La violencia como política y el silencio como coartada
No estamos ante un abuso más, ni frente a una tragedia que pueda archivarse como exceso aislado. Lo ocurrido en Minnesota —la muerte de una civil a manos de un agente del ICE y la operación política posterior para justificarla— es la expresión más descarnada, hasta ahora, de un modelo de poder que ha decidido gobernar desde la violencia institucional y blindarla mediante la mentira.
La novedad no es el disparo. Es lo que vino después
Un Estado puede matar; la historia lo demuestra sin piedad. Lo verdaderamente alarmante es cuando todo el aparato gubernamental se activa para ensuciar a la víctima, absolver al ejecutor y exigir silencio. En ese punto ya no hay error del sistema: hay un sistema funcionando exactamente como fue concebido.
Donald Trump no pidió prudencia ni investigación. Hizo lo contrario. Cerró filas, defendió al agente y convirtió el homicidio en una pieza más de su retórica de orden, miedo y fuerza. El mensaje fue directo: el uso letal de la violencia federal no solo está permitido, está políticamente protegido.
El Departamento de Seguridad Nacional llevó esa lógica al extremo. No se limitó a justificar el operativo: acusó a la mujer asesinada de ser terrorista, atacó al alcalde de Minneapolis, desacreditó a los manifestantes y arremetió contra la familia de la víctima. No hubo duelo institucional. Hubo linchamiento discursivo. La víctima debía morir dos veces: primero por la bala, luego por la narrativa oficial.
Ese giro no es menor. Cuando el poder necesita fabricar culpables después de los hechos para evitar responsabilidades, deja de gobernar y empieza a administrar propaganda. La verdad se vuelve prescindible. La ley, ornamental. Y la democracia, frágil.
ICE y DHS ya no operan solo como agencias administrativas. Funcionan como instrumentos políticos de intimidación, diseñados para mostrar fuerza, infundir miedo y probar hasta dónde puede llegar el poder sin pagar costos. Redadas militarizadas, abusos reiterados, muertes sin castigo y ahora, abiertamente, la reescritura oficial de la realidad.
Dentro de Estados Unidos, la reacción crece. Autoridades locales rompen con la versión federal. Gobernadores exigen investigaciones independientes. Legisladores anuncian audiencias. La sociedad protesta porque entiende que el problema no es una bala, sino el precedente que deja: un Estado que mata, miente y se protege a sí mismo.

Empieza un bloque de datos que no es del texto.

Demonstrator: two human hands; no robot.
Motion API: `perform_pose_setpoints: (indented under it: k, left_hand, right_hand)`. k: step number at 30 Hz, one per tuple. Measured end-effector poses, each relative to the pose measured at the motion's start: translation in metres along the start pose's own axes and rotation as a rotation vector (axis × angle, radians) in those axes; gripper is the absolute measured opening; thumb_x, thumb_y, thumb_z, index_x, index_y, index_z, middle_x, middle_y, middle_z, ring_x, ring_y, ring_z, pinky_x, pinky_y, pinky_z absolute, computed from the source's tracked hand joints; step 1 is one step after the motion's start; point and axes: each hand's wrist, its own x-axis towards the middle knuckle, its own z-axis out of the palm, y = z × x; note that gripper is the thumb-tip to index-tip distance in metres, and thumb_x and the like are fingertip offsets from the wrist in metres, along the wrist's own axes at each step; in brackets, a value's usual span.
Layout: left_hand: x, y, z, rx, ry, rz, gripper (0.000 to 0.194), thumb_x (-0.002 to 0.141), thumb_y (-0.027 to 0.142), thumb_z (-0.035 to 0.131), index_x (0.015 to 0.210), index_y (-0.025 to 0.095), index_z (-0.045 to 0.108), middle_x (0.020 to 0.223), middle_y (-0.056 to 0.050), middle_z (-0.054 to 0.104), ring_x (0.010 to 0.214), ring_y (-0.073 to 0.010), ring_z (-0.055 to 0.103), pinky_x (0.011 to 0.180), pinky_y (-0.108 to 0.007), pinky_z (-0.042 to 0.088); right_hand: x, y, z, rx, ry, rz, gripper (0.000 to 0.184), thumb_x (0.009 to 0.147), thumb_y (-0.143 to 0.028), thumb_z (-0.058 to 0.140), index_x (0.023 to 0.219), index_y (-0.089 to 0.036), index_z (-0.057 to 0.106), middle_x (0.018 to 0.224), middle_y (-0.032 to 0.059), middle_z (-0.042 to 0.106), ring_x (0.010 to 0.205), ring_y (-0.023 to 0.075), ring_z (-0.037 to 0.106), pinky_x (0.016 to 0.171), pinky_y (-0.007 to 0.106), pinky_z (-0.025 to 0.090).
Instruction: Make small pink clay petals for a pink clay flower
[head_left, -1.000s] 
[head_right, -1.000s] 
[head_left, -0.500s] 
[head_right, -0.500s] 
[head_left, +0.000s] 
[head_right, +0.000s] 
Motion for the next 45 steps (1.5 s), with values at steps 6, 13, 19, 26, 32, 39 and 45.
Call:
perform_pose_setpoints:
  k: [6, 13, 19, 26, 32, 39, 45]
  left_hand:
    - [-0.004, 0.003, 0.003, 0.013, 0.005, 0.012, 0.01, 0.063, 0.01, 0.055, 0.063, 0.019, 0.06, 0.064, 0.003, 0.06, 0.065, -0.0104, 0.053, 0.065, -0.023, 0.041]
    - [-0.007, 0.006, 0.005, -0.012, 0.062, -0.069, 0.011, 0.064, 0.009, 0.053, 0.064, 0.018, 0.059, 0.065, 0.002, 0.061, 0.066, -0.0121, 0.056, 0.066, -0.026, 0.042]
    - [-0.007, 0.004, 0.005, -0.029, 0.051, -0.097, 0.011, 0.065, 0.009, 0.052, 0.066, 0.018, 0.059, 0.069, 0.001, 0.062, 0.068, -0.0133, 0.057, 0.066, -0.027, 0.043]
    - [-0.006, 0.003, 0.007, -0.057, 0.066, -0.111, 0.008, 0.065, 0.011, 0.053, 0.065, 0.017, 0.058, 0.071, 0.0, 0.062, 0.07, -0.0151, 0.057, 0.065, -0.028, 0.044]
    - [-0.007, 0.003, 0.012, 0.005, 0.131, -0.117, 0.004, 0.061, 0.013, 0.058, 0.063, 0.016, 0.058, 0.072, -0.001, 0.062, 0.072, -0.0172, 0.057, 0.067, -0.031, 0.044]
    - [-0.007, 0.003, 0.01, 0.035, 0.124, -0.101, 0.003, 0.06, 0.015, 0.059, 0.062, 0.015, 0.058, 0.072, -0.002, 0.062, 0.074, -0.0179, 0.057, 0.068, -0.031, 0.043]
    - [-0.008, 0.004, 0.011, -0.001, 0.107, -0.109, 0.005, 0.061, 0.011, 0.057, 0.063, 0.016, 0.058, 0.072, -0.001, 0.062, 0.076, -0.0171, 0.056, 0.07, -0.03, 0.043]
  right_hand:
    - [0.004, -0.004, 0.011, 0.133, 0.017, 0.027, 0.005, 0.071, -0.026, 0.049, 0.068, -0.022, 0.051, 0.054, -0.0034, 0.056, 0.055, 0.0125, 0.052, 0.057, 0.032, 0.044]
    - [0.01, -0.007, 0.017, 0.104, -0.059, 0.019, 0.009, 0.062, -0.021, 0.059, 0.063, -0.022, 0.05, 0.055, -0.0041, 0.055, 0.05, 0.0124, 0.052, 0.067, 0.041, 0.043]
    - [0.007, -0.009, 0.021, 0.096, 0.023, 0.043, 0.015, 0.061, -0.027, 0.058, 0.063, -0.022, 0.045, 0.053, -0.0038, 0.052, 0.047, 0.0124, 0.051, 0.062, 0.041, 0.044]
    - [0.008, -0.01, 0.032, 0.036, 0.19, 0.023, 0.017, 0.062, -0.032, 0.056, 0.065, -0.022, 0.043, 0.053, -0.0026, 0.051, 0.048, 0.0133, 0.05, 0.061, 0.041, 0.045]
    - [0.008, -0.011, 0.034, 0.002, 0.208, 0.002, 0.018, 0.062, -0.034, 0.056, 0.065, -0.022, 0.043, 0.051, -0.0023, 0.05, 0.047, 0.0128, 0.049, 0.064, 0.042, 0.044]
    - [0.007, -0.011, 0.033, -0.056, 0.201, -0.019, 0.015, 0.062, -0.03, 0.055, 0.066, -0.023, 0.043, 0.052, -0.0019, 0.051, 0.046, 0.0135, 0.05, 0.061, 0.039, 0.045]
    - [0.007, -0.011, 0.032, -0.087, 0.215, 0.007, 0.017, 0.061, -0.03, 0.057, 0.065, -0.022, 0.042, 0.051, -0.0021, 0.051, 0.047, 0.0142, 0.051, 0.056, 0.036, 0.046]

Pero fuera de Estados Unidos ocurre algo igualmente grave: el silencio.
¿Dónde está la condena internacional proporcional a la gravedad del hecho?
¿Dónde están los gobiernos que suelen alzar la voz en nombre de los derechos humanos?
¿Dónde están los organismos multilaterales, las resoluciones, la presión diplomática?
La respuesta es incómoda pero evidente: el abuso se tolera mejor cuando lo comete una potencia. El cálculo geopolítico pesa más que la coherencia moral. La defensa de los derechos humanos se vuelve selectiva. Y el mensaje implícito es devastador: hay Estados que pueden matar, mentir y difamar sin enfrentar el mismo escrutinio que se exige a otros.
Eso convierte este caso en algo más que un crimen. Lo convierte en un termómetro ético del orden internacional. Si la comunidad global es incapaz de reaccionar ante la combinación de violencia letal, encubrimiento institucional y propaganda oficial, entonces el problema ya no es Trump, ni ICE, ni DHS. Es la normalización del autoritarismo cuando se disfraza de soberanía.
Las democracias no colapsan de golpe. Se vacían. Se erosionan cuando el uso de la fuerza deja de escandalizar, cuando la mentira oficial se acepta como versión válida y cuando el silencio externo funciona como aval tácito.
Lo ocurrido en Minnesota no es un punto final. Es una señal. Una advertencia. Un ensayo general de hasta dónde puede avanzar un modelo bárbaro sin encontrar resistencia proporcional.
La pregunta ya no es qué hizo el agente que disparó.
La pregunta es qué va a hacer el mundo ante un poder que dispara, miente… Y comprueba que nadie lo detiene.
Porque un poder que mata y no paga costos aprende.
Y un mundo que mira hacia otro lado enseña.
La historia juzga con dureza no solo a quienes aprietan el gatillo o firman la orden, sino a quienes, pudiendo hablar, optan por callar. Cuando un Estado descubre que puede matar, mentir y difamar sin enfrentar una reacción proporcional —ni interna ni internacional—, la violencia deja de ser un exceso y se convierte en método. Y cuando eso ocurre, el silencio ya no es neutralidad: es participación.